> **Prompt**
Say how many lines of the data below have the word "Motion" in them. Add nothing else.

[Data entries]
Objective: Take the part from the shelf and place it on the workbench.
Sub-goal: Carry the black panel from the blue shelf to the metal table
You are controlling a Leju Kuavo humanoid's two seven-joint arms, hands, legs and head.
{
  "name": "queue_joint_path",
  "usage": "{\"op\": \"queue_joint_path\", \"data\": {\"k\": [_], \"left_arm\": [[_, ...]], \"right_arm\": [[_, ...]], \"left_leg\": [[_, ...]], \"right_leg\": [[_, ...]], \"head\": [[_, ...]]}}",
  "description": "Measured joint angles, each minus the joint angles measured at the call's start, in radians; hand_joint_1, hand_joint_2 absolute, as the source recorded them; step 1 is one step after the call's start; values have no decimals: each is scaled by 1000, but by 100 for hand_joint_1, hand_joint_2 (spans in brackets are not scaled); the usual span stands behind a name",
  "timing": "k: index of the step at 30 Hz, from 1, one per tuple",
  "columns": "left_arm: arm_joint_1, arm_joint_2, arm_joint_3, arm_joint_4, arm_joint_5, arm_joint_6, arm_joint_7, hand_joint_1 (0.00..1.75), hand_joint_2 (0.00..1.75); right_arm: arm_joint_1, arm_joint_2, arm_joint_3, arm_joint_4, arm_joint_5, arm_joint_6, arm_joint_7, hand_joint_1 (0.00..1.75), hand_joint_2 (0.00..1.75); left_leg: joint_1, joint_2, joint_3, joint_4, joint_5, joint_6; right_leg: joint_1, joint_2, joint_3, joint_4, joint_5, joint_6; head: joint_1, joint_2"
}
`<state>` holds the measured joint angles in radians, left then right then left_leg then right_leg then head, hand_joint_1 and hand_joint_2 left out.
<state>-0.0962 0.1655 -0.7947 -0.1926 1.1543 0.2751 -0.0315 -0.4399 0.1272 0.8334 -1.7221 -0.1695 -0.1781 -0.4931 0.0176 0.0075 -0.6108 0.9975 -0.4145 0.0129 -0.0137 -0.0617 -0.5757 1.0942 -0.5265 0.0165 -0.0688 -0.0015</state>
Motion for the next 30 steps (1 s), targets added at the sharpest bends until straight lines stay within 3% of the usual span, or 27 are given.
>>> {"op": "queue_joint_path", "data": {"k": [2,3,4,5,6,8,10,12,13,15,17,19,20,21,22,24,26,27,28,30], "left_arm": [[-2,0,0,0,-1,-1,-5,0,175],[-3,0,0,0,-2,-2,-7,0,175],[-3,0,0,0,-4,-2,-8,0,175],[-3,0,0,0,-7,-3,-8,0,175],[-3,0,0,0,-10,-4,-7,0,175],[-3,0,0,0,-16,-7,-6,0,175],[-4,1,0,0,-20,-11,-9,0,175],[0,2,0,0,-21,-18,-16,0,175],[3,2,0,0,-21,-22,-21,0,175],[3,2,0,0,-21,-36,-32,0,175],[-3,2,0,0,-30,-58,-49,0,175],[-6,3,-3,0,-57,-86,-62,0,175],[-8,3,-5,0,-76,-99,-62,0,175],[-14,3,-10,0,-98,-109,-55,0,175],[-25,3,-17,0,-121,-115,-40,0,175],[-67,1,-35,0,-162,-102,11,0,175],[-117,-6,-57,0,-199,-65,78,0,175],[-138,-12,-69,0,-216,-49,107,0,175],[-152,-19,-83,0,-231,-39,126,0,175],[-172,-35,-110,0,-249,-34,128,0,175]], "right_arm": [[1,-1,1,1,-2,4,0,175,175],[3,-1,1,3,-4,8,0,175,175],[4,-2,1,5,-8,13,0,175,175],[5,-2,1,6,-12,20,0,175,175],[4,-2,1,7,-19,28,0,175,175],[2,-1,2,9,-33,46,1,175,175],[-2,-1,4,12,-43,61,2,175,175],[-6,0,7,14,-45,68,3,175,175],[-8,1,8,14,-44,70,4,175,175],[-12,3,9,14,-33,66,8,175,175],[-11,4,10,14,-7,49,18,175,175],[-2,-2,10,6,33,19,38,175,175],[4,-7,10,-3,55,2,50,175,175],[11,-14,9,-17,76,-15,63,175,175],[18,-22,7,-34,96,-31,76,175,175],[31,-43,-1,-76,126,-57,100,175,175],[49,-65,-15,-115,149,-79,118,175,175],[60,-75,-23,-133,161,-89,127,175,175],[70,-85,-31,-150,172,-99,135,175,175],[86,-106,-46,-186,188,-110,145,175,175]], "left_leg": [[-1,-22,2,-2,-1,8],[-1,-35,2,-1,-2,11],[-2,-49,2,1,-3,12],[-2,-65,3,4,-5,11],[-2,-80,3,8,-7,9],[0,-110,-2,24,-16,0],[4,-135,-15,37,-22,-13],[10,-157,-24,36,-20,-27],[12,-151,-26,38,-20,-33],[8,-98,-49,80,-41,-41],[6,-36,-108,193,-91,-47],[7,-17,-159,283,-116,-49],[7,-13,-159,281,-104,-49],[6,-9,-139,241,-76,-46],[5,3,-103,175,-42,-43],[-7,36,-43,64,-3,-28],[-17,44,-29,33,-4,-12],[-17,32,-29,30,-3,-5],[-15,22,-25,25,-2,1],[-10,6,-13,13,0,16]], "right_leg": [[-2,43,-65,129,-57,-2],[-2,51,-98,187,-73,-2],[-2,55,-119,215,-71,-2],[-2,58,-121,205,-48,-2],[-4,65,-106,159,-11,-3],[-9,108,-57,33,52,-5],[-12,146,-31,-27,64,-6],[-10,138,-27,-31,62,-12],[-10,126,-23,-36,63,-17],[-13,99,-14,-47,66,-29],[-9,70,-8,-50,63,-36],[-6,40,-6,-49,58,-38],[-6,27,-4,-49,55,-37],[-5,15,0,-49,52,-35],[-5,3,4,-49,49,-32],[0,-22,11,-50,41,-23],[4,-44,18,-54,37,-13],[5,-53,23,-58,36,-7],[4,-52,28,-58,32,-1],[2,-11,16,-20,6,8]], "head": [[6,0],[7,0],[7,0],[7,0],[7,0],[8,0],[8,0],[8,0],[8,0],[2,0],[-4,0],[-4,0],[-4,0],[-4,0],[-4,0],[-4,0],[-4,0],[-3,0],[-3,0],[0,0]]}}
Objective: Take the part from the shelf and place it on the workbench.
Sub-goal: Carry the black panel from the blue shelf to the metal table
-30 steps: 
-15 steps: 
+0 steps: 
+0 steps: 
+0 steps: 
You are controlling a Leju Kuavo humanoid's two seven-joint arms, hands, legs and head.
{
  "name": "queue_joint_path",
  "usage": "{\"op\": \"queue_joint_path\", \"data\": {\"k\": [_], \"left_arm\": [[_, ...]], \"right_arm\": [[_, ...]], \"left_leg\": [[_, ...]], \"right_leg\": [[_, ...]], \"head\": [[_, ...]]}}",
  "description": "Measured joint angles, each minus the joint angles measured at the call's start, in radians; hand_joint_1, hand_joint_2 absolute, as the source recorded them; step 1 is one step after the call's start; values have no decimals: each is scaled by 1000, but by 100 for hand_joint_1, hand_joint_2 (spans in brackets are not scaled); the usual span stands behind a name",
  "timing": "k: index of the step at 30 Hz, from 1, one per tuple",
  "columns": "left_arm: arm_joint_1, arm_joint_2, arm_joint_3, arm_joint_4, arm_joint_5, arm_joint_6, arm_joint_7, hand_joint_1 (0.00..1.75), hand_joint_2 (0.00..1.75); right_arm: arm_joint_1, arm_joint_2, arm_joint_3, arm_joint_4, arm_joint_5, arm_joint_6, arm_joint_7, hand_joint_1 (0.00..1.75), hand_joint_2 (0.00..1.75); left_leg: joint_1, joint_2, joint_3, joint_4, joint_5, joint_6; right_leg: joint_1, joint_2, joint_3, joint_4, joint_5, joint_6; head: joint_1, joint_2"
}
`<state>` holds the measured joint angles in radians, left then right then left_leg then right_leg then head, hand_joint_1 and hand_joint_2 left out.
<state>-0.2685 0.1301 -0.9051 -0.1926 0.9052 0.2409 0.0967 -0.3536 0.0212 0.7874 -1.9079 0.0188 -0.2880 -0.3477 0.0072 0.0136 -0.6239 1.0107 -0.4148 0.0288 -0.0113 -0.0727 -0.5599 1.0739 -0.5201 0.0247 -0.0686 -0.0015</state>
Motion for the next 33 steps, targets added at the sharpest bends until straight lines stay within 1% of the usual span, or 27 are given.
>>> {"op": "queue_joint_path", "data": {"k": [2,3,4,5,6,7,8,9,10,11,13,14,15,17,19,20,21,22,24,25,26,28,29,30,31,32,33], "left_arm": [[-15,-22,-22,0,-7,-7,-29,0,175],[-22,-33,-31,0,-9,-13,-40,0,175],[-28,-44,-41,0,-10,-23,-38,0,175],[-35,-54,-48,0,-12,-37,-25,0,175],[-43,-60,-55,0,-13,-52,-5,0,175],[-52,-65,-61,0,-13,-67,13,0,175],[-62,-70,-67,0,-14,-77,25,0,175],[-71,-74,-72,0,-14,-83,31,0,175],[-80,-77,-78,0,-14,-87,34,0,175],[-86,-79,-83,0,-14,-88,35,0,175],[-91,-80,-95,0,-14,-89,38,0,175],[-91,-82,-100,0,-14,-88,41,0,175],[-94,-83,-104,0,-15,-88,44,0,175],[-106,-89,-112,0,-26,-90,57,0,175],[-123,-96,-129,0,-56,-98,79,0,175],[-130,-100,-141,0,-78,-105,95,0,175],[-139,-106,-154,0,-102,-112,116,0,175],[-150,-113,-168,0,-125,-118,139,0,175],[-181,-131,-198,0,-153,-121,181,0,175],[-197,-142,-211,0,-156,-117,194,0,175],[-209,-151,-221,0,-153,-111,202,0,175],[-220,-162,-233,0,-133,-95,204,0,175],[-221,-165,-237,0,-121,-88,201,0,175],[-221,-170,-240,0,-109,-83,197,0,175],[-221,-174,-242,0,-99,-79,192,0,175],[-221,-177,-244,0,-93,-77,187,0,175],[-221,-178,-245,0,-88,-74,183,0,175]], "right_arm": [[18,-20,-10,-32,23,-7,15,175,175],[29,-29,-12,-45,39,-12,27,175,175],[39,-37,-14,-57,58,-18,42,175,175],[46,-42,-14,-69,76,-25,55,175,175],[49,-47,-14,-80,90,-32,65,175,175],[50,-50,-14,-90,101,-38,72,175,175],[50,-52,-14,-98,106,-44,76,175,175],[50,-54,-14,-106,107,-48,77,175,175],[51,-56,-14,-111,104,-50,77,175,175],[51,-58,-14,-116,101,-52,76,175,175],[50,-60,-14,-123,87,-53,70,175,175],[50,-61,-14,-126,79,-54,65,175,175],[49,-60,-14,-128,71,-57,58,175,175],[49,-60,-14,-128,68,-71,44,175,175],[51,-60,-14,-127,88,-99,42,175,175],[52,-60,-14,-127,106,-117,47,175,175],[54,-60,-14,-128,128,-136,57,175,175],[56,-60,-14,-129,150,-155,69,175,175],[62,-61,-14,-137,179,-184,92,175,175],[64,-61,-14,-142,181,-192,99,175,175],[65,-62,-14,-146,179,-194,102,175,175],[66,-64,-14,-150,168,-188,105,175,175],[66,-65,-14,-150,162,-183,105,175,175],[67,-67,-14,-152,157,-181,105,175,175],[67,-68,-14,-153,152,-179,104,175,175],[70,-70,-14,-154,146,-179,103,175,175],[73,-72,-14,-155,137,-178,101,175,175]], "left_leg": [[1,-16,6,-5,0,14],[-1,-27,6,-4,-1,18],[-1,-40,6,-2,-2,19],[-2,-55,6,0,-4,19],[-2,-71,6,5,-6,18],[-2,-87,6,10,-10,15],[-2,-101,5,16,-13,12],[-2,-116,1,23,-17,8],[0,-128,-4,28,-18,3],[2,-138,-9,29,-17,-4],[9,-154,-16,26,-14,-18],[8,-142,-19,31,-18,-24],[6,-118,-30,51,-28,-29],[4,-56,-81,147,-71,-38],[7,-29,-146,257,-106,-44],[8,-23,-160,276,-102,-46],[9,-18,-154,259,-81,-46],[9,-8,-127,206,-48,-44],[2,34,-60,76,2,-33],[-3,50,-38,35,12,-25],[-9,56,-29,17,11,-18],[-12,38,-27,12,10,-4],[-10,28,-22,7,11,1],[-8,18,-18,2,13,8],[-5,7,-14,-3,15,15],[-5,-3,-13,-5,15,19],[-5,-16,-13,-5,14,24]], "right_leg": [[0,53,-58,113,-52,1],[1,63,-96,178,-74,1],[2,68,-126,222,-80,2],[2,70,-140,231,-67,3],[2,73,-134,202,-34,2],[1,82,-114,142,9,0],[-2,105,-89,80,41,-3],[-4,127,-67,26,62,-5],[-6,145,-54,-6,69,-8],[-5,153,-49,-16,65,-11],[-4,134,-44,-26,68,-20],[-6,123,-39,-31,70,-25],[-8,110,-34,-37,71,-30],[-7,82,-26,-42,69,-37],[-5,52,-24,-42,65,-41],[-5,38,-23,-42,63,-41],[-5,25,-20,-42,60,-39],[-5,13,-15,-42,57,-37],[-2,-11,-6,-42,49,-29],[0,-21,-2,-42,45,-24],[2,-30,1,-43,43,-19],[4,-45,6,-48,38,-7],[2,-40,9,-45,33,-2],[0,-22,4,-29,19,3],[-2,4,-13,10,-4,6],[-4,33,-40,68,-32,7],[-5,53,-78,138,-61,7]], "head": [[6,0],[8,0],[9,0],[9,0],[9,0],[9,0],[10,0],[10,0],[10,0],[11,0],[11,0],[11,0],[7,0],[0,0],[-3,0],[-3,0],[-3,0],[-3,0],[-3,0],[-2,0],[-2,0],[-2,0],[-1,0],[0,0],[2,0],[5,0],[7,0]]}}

> **Output below**
2